══ MATERIAL TO PROCESS

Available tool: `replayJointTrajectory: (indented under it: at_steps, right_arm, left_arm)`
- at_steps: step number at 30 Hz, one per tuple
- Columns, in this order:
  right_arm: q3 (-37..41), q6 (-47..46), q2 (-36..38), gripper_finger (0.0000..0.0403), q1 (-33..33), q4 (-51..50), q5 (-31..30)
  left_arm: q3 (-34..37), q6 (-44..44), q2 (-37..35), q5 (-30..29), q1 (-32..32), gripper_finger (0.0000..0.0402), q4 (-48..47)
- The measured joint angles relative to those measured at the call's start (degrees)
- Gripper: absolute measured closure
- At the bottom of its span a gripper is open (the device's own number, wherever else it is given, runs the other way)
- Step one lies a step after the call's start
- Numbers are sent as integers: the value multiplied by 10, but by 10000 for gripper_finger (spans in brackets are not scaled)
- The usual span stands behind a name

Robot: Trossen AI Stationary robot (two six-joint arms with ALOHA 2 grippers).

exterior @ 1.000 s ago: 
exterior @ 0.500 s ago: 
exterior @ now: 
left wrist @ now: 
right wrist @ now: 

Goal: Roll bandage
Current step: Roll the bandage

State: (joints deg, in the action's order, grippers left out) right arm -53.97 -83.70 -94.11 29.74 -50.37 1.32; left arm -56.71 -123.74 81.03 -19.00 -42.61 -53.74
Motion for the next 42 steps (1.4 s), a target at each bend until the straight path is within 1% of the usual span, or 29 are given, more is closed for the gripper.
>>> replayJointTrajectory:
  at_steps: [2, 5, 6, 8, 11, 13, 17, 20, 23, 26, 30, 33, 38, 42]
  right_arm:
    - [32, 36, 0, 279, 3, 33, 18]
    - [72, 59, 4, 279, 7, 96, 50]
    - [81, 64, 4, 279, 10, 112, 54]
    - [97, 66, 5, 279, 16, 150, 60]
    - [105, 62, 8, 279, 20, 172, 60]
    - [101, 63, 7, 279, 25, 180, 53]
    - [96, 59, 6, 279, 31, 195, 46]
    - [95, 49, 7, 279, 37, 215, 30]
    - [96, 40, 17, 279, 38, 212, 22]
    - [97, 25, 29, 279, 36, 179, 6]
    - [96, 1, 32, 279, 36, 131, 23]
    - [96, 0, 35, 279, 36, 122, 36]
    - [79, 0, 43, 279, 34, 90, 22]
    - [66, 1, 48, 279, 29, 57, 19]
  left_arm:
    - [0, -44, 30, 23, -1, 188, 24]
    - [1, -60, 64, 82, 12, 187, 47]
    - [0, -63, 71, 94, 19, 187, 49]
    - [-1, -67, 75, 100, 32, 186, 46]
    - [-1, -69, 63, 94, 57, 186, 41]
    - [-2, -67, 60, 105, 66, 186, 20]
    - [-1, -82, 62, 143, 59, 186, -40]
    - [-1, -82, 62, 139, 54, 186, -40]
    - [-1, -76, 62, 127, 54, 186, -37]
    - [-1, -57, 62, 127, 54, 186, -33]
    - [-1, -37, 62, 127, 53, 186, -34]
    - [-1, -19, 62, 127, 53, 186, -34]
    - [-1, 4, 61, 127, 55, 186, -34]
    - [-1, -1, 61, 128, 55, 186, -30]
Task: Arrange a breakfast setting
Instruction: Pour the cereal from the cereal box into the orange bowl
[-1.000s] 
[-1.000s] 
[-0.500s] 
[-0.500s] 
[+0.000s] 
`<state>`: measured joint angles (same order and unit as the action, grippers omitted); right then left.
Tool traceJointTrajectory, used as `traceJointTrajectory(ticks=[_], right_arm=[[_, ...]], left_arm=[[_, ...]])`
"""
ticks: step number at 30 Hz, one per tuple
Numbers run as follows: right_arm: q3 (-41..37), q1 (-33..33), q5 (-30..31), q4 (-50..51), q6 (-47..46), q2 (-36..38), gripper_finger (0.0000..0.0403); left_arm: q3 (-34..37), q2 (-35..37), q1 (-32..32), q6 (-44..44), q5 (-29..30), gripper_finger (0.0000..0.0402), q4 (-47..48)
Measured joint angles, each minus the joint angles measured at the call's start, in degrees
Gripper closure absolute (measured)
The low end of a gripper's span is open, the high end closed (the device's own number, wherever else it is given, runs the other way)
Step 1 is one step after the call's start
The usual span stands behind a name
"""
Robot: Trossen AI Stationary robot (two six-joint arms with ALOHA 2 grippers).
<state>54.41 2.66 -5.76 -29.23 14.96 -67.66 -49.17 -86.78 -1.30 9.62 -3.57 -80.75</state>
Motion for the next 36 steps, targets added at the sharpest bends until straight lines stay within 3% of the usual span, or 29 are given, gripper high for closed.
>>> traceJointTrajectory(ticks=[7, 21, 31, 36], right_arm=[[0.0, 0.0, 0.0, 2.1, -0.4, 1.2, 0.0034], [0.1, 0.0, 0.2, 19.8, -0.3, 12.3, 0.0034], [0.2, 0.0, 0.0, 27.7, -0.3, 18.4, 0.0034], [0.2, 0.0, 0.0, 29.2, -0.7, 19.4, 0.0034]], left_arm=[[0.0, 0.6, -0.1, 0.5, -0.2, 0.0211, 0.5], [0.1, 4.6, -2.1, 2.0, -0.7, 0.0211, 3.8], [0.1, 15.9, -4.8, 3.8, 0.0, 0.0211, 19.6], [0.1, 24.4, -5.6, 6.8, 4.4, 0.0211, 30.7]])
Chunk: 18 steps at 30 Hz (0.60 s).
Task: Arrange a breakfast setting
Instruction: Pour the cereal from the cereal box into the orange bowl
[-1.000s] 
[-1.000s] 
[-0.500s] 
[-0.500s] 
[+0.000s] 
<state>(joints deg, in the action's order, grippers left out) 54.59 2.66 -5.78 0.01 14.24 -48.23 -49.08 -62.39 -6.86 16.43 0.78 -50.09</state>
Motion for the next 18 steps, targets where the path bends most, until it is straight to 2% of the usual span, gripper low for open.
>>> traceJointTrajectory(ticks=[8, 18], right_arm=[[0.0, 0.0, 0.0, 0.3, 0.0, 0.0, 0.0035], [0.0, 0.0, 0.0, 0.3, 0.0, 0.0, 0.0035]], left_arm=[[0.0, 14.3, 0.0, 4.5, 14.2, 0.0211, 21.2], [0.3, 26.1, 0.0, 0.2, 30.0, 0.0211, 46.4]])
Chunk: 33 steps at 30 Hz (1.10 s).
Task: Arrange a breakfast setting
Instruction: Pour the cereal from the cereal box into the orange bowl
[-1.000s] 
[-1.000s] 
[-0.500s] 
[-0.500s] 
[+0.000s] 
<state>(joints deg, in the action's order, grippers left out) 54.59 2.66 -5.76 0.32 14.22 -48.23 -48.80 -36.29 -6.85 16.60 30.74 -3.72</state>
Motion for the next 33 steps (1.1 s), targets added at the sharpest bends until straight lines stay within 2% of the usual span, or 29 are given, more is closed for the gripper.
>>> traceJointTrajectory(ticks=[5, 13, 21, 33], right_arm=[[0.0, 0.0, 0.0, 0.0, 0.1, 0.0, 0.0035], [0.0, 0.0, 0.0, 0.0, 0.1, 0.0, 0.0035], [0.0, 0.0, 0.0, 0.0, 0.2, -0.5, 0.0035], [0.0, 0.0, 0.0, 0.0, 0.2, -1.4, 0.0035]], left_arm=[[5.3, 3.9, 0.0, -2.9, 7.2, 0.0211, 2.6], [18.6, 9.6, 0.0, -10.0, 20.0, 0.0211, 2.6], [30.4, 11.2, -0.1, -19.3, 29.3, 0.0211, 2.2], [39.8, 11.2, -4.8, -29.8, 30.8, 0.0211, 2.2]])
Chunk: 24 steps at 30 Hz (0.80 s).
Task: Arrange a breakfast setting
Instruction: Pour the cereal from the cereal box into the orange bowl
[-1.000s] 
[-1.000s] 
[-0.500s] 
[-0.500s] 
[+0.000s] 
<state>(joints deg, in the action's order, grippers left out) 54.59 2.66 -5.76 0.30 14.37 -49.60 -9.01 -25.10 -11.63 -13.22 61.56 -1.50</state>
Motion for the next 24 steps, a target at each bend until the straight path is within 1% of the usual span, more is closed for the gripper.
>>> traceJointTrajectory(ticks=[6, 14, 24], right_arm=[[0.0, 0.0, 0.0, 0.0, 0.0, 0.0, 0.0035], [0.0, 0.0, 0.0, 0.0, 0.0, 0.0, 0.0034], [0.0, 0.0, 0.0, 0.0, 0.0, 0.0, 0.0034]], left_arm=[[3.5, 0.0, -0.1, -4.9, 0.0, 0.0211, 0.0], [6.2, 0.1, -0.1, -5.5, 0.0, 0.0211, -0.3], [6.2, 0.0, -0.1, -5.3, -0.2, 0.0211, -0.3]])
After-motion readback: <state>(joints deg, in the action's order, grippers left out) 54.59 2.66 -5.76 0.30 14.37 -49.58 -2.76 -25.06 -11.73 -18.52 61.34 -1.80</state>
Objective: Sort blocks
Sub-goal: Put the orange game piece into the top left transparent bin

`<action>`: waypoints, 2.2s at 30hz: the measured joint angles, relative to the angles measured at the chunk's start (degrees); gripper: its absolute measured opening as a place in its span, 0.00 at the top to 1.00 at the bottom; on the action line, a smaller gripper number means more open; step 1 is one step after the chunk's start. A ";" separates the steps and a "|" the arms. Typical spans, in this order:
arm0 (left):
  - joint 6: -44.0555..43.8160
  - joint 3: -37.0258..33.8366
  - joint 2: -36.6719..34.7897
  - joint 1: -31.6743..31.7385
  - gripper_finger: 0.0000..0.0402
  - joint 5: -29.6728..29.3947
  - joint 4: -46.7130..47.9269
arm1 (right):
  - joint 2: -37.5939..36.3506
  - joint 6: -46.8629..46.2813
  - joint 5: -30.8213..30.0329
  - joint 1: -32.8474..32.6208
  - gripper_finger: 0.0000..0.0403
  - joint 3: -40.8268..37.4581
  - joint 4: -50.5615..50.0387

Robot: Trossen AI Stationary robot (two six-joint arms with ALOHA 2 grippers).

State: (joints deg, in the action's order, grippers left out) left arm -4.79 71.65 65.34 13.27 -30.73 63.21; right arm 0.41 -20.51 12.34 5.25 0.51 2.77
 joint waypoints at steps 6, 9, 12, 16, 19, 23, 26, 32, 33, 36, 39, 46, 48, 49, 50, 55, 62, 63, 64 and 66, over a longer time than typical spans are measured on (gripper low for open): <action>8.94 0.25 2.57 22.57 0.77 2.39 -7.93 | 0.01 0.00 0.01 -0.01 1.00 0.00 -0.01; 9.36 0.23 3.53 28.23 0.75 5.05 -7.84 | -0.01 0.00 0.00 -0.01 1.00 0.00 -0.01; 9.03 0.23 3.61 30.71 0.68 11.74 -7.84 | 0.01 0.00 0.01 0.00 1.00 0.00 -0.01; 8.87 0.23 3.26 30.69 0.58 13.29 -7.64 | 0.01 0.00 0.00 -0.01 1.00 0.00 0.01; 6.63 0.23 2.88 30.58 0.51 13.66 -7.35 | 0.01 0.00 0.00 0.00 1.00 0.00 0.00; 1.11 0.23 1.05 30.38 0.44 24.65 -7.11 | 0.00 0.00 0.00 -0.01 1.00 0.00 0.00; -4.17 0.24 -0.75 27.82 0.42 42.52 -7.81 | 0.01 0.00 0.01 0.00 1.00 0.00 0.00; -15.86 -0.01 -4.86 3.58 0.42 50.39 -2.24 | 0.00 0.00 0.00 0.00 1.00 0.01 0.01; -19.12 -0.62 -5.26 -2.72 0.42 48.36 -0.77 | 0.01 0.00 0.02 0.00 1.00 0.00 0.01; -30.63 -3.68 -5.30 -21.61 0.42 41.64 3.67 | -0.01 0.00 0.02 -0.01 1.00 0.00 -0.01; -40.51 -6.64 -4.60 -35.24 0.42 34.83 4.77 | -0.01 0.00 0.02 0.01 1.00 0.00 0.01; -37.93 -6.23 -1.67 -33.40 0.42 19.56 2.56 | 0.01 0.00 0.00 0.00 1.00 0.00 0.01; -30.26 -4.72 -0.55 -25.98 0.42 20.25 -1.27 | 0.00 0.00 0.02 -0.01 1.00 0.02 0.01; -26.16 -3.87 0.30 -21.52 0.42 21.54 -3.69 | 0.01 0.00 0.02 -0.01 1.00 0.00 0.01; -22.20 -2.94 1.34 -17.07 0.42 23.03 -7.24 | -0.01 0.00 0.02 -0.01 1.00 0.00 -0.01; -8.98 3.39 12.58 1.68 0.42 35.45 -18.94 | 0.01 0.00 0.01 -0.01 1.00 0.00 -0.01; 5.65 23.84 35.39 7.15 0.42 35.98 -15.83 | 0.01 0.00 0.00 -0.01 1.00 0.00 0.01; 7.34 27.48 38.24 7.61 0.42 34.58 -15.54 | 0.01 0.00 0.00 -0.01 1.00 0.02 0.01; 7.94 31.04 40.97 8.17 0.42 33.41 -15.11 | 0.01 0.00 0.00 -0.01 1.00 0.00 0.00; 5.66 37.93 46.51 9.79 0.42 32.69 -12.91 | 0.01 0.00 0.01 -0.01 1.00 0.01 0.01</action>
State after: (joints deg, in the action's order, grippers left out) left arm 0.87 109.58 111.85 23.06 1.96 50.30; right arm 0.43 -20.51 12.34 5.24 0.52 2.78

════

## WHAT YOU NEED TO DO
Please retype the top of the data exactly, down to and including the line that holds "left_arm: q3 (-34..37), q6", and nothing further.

## RESPONSE
Available tool: `replayJointTrajectory: (indented under it: at_steps, right_arm, left_arm)`
- at_steps: step number at 30 Hz, one per tuple
- Columns, in this order:
  right_arm: q3 (-37..41), q6 (-47..46), q2 (-36..38), gripper_finger (0.0000..0.0403), q1 (-33..33), q4 (-51..50), q5 (-31..30)
  left_arm: q3 (-34..37), q6 (-44..44), q2 (-37..35), q5 (-30..29), q1 (-32..32), gripper_finger (0.0000..0.0402), q4 (-48..47)

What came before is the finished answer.